Eat These To Lower Your Mortality Risk
If I told you that eating just a handful of walnuts, peanuts, almonds, etc, would lower your risk of several major diseases, and death, would you believe me? As incredible as that may sound, new research has proven it to be true. Here’s even more reason to enjoy your nuts snack everyday…
Beat Major Diseases with 10 Grams of Nuts A Day
As you get older, you’re risk for developing certain major diseases of aging increases. These include neurodegenerative diseases like Parkinson’s and Alzheimer’s, as well as internal medicine issues like diabetes and heart disease. Why?
Well, for one reason, if you haven’t gotten enough antioxidants in your diet for most of your life, the results of free radical damage commonly start showing up around your 6th decade of life, your 60’s. In addition, if you’ve smoked, consumed too much alcohol, or had a diet of high sugar foods, you’ve contributed even more toxins for your immune system to battle.
Wouldn’t it be great if there were one simple thing you could do on a daily basis that cut your risk for these diseases and the mortality that accompanied them? What if that one simple thing meant doing something you might already be doing – snacking on a handful of a tasty, crunchy treat daily?
Well, the truth is, researchers out of Maastricht University in the Netherlands finally published the results of a study they started way back in 1986. The results showed that people aged 55-69 cut their risk of getting these major diseases of aging, and dying, by doing just that. Eating about 10 grams, or a little more than 1/16 of a cup, of mixed nuts and peanuts every day.

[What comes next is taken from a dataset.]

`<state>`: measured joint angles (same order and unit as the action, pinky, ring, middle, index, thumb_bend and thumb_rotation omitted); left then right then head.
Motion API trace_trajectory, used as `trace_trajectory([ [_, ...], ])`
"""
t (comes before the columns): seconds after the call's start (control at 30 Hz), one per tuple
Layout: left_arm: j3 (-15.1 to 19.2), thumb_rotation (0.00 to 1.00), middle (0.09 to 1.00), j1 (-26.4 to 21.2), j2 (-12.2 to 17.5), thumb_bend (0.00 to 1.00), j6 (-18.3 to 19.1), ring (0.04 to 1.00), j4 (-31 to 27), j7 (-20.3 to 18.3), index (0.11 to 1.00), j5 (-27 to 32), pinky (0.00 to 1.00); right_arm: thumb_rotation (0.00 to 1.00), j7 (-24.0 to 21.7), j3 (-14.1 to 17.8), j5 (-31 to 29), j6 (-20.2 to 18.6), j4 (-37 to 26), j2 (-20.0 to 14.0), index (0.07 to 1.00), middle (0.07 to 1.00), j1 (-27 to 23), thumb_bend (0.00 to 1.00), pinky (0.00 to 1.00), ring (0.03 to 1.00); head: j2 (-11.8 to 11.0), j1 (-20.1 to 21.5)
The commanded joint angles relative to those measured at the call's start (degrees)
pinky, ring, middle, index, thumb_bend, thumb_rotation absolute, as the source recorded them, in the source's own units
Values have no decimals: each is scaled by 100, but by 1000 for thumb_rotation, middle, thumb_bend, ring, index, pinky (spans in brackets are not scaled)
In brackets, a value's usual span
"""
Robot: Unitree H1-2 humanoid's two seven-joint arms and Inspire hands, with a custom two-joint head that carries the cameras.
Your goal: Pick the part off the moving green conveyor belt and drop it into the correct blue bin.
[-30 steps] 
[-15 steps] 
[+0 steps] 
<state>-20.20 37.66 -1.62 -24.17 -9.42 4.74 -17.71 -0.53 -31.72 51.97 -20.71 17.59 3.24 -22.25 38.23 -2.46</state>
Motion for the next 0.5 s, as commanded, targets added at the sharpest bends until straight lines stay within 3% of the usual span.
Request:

Nuts, including tree nuts and peanuts, include powerful natural disease fighters called antioxidants. In addition, they contain good levels of essential fatty acids proven to fight heart and brain health. If that wasn’t enough, they also contain specific vitamins, minerals (like selenium), as well as fiber, and natural phytonutrients that support overall body health. The researchers found that the study participants who ate just 10 grams a day, had much lower rates of neurodegenerative, respiratory, heart disease and diabetes.
And yet, the same benefits did not transfer to peanut butter. This is likely because most commercial peanut butters can contain transfats and vegetable oils that contribute to systemic inflammation. Inflammation has been found to be the most significant marker for the development of brain, heart and respiratory diseases, as well as cancer and diabetes. They also can contain high salt content which contributes to dehydration and high blood pressure – both conditions which promote disease rather than prevent it.
Other research presented by the American Chemical Society revealed that walnuts, in particular, had twice as much of the antioxidants of other nuts. They also had 2-15 times more Vitamin E, as well as more heart and brain healthy Omega-3 fatty acids. Just 7 walnuts a day, were found to be all you need to stay healthy.
In another similar study by the same group, the American Chemical Society, this time they found that nuts produced more serotonin in those with metabolic syndrome. Serotonin is a “feel good” hormone that also can turn off appetite. It also helps to turn off inflammation in the body, a precursor of many conditions like metabolic syndrome.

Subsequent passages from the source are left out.